Santral venöz kateter yerleştirmenin en yaygın yöntemi Seldinger tekniğini kullanmaktır (1953’te İsveçli radyolog Sven-Ivar Seldinger tarafından geliştirilmiştir). Bu teknik, diğer kateterler ve problarla da kullanılır. Damar bir kanül ile delinir. Seldinger teli (şimdi esnek bir tel spirali) daha sonra kanülden kaba itilir. Telin esnek J şeklinde bir ucu vardır, bu da vasküler duvar perforasyonlarının nadir hale geldiği anlamına gelir. Kanül şimdi çıkarılır ve tel kan damarında kalır. Ponksiyon kanalını genişletmek için yatan telin üzerine bir dilatör yerleştirilir. Kateter daha sonra bu yolla damara yerleştirilebilir. Tel çıkarılır, kateter sabitlenir ve doğru konumu bir röntgen ile doğrulanır. ! Telin arka ucu her zaman güvenli bir şekilde kavranabilmelidir! Aksi takdirde özellikle telin üzerinden kateteri yerleştirirken telin hastada kaybolması söz konusu olabilir!

Intraosseöz erişim

Endikasyon

  • Hastanın venöz sistemine hızlı erişim gerekliyse, periferik venöz erişim mümkün değilse ve olası komplikasyonlar veya süre nedeniyle (örn. devam eden resüsitasyon sırasında) merkezi erişim kontrendike ise, intraosseöz erişim yolu kullanılmalıdır. Geçmişte kullanılan manuel iğnelerinin aksine, modern OK sistemlerinin kullanımı kolay ve zahmetsizdir.
  • Ponksiyon, şiddetli hipovolemide bile hızlı bir şekilde gerçekleştirilebilir ve komplikasyon oranı düşüktür; Ilaçların plazma seviyeleri, intravenöz uygulama ile karşılaştırılabilir.

Dezavantaj

Bir kemiği delmek için engelleme eşiği, bir periferik damarı delmekten çok daha yüksektir. Bazı sistemler güç (kemiğin delinmesi) ve üstesinden gelmeyi gerektirir. Uyanık hastalara önceden lokal anestezi uygulanmalıdır.

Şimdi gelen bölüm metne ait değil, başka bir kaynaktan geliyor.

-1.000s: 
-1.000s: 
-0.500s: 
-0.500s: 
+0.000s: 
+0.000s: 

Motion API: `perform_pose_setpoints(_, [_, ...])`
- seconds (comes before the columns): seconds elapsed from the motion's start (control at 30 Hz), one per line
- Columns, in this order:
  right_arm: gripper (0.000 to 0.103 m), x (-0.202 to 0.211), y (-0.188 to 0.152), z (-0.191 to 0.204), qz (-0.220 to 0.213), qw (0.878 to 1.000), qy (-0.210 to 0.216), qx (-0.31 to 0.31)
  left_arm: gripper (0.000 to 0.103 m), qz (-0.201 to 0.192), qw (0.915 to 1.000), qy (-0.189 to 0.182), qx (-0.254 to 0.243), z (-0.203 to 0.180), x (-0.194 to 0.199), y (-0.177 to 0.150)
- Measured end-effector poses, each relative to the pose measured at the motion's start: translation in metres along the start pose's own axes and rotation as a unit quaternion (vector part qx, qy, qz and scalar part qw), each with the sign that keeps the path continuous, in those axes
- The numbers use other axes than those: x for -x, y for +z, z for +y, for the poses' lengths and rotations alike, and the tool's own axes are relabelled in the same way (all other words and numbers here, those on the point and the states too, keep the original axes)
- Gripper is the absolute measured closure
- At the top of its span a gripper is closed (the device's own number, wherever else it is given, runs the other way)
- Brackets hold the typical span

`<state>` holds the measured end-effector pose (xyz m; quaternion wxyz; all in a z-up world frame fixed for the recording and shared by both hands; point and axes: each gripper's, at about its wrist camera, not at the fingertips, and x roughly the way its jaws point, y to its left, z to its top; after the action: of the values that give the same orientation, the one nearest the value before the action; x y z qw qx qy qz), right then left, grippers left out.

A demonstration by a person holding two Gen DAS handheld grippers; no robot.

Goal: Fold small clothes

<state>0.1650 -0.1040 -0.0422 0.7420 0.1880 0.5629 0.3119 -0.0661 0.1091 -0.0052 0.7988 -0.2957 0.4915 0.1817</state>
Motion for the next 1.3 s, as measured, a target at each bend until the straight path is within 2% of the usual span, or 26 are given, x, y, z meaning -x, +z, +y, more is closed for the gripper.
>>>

Komplikasyonlar ve Kontrendikasyonlar

Yanlış delinme, kanama, enfeksiyon.

Eğer intraosseöz erişim sadece acil bir durumda seçilirse, kontrendikasyonlar görecelidir.

Uygulama

Olası delinme bölgeleri, tibial tüberosite, manubrium sterni veya humerus altındaki tibianın medial yüzeyidir. Delinme yeri dezenfekte edilir ve iğne kemiğin içinden medüller boşluğa itilir (bazı sistemlerde iğne vurulur veya bir cihazla medüller boşluğa vidalanır).